A man was lying in the infirmary bed once more. The Defense Professor breathed, then made a wretched coughing sound.

“Can you give me a full recipe for the spell?” Harry said, after a moment’s deliberation. “There might be some way to improve on the flaws, with enough research. Some way to do it ethically and have it work.” Like doing the transfer into a clone body with a blank brain, instead of an innocent victim, which might also improve the fidelity of the personality transfer… though that still left the other problems.

Professor Quirrell made a short sound, under his breath, that might have been laughter. “You know, boy,” Professor Quirrell whispered, “I had thought… to teach you everything… the seeds of all the secrets I knew… from one living mind to another… so that later, when you found the right books, you would be able to understand… I would have passed on my knowledge to you, my heir… we would have begun as soon as you asked me… but you never asked.”

Even the grief surrounding by Harry like thick water gave way to that, to the sheer magnitude of the missed opportunity. “I was supposed to - ? I didn’t know I was supposed to - !”

Another coughing chuckle. “Ah yes… the unknowing Muggleborn… in heritage if not in blood… that is you. But I thought… better of it… that you should not walk my path… it was not a good path, in the end.”

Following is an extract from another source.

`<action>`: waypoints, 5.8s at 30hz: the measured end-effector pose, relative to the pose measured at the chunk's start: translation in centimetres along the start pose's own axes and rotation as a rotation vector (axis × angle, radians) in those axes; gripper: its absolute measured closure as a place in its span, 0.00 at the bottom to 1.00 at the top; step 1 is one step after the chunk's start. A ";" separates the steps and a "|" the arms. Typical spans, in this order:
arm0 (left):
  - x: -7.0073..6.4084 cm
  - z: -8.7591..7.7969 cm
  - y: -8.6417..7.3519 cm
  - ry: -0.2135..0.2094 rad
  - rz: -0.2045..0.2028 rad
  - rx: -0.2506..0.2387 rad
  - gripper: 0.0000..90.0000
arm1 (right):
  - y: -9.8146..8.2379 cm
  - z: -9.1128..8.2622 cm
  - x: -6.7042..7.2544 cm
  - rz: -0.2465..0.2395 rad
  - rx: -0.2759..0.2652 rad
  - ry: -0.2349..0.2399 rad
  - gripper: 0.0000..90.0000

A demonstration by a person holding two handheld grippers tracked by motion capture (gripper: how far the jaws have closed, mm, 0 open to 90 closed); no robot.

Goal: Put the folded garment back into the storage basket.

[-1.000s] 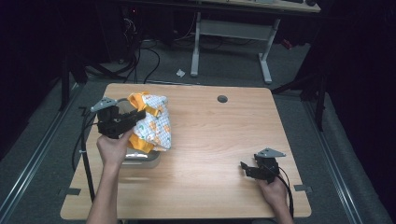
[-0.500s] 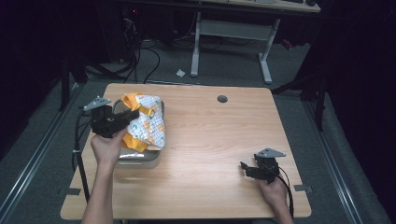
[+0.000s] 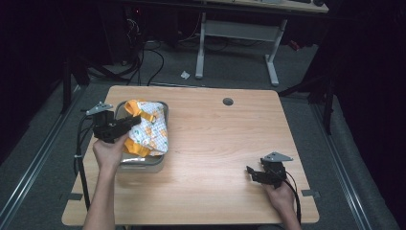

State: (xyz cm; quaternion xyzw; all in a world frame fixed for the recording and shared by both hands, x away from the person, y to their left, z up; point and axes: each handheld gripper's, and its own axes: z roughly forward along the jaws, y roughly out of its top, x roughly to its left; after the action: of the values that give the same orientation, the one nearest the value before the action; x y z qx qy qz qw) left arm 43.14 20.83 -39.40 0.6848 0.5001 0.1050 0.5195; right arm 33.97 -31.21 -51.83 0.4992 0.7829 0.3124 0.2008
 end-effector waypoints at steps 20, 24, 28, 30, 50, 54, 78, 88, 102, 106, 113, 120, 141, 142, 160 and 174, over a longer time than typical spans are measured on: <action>1.9 2.2 -1.7 0.064 -0.022 0.081 0.86 | 0.0 0.0 0.0 0.000 -0.001 0.000 0.32; 2.0 2.6 -1.9 0.072 -0.027 0.097 0.86 | 0.0 0.0 0.0 0.000 -0.001 0.000 0.32; 2.2 3.1 -2.1 0.088 -0.025 0.121 0.86 | 0.0 0.0 0.0 0.000 -0.001 0.000 0.32; 2.3 3.4 -2.2 0.098 -0.023 0.131 0.86 | 0.0 0.0 0.0 0.001 -0.001 -0.001 0.32; 2.3 5.3 -2.4 0.274 -0.010 0.258 0.71 | 0.0 0.0 0.0 0.001 -0.001 -0.001 0.32; 2.2 5.2 -2.4 0.311 0.003 0.255 0.60 | 0.0 0.0 0.0 0.001 -0.001 -0.001 0.32; -2.9 3.1 -2.0 0.283 0.151 0.137 0.44 | 0.0 0.0 0.0 0.001 -0.001 -0.001 0.32; -4.6 2.7 -2.1 0.251 0.175 0.116 0.44 | 0.0 0.0 0.0 0.001 -0.001 -0.001 0.32; -6.9 2.4 -2.6 0.236 0.192 0.105 0.41 | 0.0 0.0 0.0 0.001 -0.001 -0.001 0.32; -7.6 2.3 -2.9 0.219 0.205 0.103 0.41 | 0.0 0.0 0.0 0.001 -0.001 -0.001 0.32; -8.5 2.5 -3.5 0.193 0.215 0.108 0.41 | 0.0 0.0 0.0 0.001 -0.001 -0.001 0.32; -9.0 2.7 -3.7 0.176 0.219 0.108 0.40 | 0.0 0.0 0.0 0.001 -0.001 -0.001 0.32; -12.6 5.7 -5.2 0.065 0.255 0.141 0.40 | 0.0 0.0 0.0 0.001 -0.001 -0.001 0.32; -12.8 5.8 -5.3 0.060 0.254 0.144 0.40 | 0.0 0.0 0.0 0.001 -0.001 -0.001 0.32; -14.5 7.8 -7.3 0.005 0.257 0.183 0.40 | 0.0 0.0 0.0 0.001 -0.001 -0.001 0.32; -15.4 9.9 -10.1 -0.028 0.249 0.239 0.40 | 0.0 0.0 0.0 0.000 -0.001 -0.001 0.32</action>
State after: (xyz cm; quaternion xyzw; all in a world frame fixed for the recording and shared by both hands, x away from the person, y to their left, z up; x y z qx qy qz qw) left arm 36.55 2.17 -46.25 0.7998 0.4131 0.0988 0.4241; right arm 33.98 -31.21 -51.84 0.4993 0.7826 0.3126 0.2014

“It’s not too late, Professor!” Harry said. A part of Harry yelled that he was being selfish, and then another part shouted that down; there would be other people to help.

“Yes, it is too late… and you shall not… persuade me otherwise… I have… thought better of it… as I said… I am too full… of secrets better left unknown…
look at me.

Harry looked, almost despite himself.

He saw a still-unwrinkled face, looking old and pained, beneath a head rapidly losing its hair, even the sides looking wispy now; Harry saw a face he’d always thought was sharp, now revealed as
thin,
muscle and fat fading away from the face, as from the arms beneath it, like the skeletal form of Bellatrix Black he’d seen in Azkaban -

Harry’s head wrenched aside, unthinkingly.

“You see,” whispered the Professor. “I dislike to sound cliched… Mr. Potter… but the truth is… the Arts called Dark… really are not good for a person… in the end.”

Professor Quirrell breathed in, breathed out. There was quiet for a time in the infirmary, the two of them watched only by the elaborately ornamented stone of the walls.

“Is there anything left… unsaid between us?” said Professor Quirrell. “I am not dying today… mind you… not right now… but I do not know how long… I shall be able to converse.”

“There’s,” Harry said, swallowed again. “There’s a lot of things, way too many things, but… it might be the wrong thing to ask, but I don’t want - this one question unanswered - snake?”